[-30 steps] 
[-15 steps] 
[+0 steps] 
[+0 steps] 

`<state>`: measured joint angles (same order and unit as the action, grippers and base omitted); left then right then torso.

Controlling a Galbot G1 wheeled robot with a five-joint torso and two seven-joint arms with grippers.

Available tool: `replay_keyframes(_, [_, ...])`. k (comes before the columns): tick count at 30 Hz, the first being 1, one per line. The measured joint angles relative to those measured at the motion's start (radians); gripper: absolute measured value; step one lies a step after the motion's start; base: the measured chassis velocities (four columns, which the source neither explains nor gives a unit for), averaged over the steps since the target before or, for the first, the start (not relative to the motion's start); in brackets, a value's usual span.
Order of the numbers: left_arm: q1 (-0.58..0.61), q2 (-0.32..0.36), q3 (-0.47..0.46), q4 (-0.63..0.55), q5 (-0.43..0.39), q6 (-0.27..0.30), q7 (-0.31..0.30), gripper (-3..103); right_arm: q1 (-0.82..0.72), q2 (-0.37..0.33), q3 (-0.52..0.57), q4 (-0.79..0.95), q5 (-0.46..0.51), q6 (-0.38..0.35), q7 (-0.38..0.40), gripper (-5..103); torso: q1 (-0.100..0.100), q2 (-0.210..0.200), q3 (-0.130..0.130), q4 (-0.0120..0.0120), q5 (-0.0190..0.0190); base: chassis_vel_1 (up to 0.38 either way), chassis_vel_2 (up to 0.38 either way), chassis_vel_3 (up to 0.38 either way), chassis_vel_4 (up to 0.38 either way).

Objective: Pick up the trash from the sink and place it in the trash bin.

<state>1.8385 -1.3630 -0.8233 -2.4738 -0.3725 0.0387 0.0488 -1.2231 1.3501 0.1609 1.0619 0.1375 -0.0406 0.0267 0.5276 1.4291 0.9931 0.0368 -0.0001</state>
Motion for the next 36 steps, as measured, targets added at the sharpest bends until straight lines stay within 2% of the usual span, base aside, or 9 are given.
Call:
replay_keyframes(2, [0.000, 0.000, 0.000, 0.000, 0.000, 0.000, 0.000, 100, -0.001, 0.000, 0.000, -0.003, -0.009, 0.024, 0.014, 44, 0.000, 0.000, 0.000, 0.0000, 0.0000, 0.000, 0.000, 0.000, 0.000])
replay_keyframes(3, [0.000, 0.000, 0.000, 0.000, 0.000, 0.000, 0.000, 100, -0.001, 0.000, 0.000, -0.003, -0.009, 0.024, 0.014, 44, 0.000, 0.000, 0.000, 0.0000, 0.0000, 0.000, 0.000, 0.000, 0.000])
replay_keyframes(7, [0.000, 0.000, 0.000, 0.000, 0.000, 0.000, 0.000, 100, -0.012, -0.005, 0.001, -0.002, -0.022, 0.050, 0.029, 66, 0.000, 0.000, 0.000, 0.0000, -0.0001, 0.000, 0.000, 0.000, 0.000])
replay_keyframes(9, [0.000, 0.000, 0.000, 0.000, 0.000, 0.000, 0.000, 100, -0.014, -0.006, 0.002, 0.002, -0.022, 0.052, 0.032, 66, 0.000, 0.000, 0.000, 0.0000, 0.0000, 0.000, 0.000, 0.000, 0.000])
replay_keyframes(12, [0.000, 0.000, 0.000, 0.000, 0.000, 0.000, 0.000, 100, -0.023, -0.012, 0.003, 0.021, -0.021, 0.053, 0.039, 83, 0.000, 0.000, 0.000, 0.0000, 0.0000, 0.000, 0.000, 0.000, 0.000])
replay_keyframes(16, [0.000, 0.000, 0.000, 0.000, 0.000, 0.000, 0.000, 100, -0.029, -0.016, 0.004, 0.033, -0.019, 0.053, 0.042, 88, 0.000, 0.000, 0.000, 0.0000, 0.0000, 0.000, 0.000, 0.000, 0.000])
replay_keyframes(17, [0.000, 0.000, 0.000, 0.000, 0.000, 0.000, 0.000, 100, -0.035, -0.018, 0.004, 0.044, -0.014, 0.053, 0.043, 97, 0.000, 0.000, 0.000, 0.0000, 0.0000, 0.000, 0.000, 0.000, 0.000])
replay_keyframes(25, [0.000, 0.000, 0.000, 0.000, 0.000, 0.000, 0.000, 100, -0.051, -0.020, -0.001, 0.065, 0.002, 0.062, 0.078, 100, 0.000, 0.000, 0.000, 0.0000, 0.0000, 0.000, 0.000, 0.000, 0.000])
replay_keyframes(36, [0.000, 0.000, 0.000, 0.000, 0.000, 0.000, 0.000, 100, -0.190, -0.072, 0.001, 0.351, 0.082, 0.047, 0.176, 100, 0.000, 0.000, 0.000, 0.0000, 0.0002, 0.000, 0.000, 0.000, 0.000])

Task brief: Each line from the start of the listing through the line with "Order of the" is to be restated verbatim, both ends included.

Solution for this task:
[-30 steps] 
[-15 steps] 
[+0 steps] 
[+0 steps] 

`<state>`: measured joint angles (same order and unit as the action, grippers and base omitted); left then right then torso.

Controlling a Galbot G1 wheeled robot with a five-joint torso and two seven-joint arms with grippers.

Available tool: `replay_keyframes(_, [_, ...])`. k (comes before the columns): tick count at 30 Hz, the first being 1, one per line. The measured joint angles relative to those measured at the motion's start (radians); gripper: absolute measured value; step one lies a step after the motion's start; base: the measured chassis velocities (four columns, which the source neither explains nor gives a unit for), averaged over the steps since the target before or, for the first, the start (not relative to the motion's start); in brackets, a value's usual span.
Order of the numbers: left_arm: q1 (-0.58..0.61), q2 (-0.32..0.36), q3 (-0.47..0.46), q4 (-0.63..0.55), q5 (-0.43..0.39), q6 (-0.27..0.30), q7 (-0.31..0.30), gripper (-3..103); right_arm: q1 (-0.82..0.72), q2 (-0.37..0.33), q3 (-0.52..0.57), q4 (-0.79..0.95), q5 (-0.46..0.51), q6 (-0.38..0.35), q7 (-0.38..0.40), gripper (-5..103); torso: q1 (-0.100..0.100), q2 (-0.210..0.200), q3 (-0.130..0.130), q4 (-0.0120..0.0120), q5 (-0.0190..0.0190); base: chassis_vel_1 (up to 0.38 either way), chassis_vel_2 (up to 0.38 either way), chassis_vel_3 (up to 0.38 either way), chassis_vel_4 (up to 0.38 either way).

Nothing else is required for this exercise.